I am attempting to run an analysis of co-variance on a mixed effect model. My data set is as follows
> str(try)
Classes ‘tbl_df’, ‘tbl’ and 'data.frame': 864 obs. of 7 variables:
$ Site : chr "BISC1" "BISC1" "BISC1" "BISC1" ...
$ SET : Factor w/ 3 levels "SET1","SET2",..: 1 1 1 1 1 1 1 1 1 1 ...
$ ARM : chr "A_0001" "A_0001" "A_0001" "A_0001" ...

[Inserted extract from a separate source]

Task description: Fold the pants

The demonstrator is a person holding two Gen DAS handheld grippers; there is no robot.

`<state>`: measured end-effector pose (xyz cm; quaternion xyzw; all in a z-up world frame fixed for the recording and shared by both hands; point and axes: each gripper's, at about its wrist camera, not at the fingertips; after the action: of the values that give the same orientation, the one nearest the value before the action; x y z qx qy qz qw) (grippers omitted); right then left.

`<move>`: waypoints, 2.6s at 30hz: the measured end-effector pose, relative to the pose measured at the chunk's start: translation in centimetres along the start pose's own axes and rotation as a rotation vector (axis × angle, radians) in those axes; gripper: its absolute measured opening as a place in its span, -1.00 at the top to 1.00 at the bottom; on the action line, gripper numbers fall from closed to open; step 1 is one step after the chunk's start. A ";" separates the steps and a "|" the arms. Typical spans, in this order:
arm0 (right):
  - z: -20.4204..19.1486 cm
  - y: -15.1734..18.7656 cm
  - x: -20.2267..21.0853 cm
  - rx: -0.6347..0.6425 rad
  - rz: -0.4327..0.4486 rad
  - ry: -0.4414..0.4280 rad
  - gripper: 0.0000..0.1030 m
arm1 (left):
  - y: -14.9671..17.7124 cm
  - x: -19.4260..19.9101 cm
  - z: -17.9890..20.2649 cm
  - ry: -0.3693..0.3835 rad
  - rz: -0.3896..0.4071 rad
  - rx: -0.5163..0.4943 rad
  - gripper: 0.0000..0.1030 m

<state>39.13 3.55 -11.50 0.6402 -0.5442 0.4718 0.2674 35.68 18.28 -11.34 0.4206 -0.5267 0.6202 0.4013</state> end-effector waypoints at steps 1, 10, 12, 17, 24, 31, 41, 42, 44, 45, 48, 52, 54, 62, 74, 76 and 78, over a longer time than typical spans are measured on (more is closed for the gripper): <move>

$ Pin : num 1 2 3 4 5 6 7 8 9 1 ...
$ SETarmpin : chr "SET1_A_0001_1" "SET1_A_0001_2" "SET1_A_0001_3"
"SET1_A_0001_4" ...
$ Days : num 145 145 145 145 145 145 145 145 145 145 ...
$ AbsPinDiff: num -1 -4 7 -12 -5 0 -5 -1 0 -22 ...
> dput(head(try))
structure(list(Site = c("BISC1", "BISC1", "BISC1", "BISC1", "BISC1",
"BISC1"), SET = structure(c(1L, 1L, 1L, 1L, 1L, 1L), .Label = c("SET1",
"SET2", "SET3"), class = "factor"), ARM = c("A_0001", "A_0001",
"A_0001", "A_0001", "A_0001", "A_0001"), Pin = c(1, 2, 3, 4,
5, 6), SETarmpin = c("SET1_A_0001_1", "SET1_A_0001_2", "SET1_A_0001_3",
"SET1_A_0001_4", "SET1_A_0001_5", "SET1_A_0001_6"), Days = c(145,
145, 145, 145, 145, 145), AbsPinDiff = c(-1, -4, 7, -12, -5,
0)), row.names = c(NA, -6L), class = c("tbl_df", "tbl", "data.frame"
))
My mixed effect model is as below :
trymodel<-lme(AbsPinDiff~Days+SET, random = ~1|SETarmpin,
correlation = corAR1(form=~Days|SETarmpin),
data = try, na.action = na.exclude, method="REML")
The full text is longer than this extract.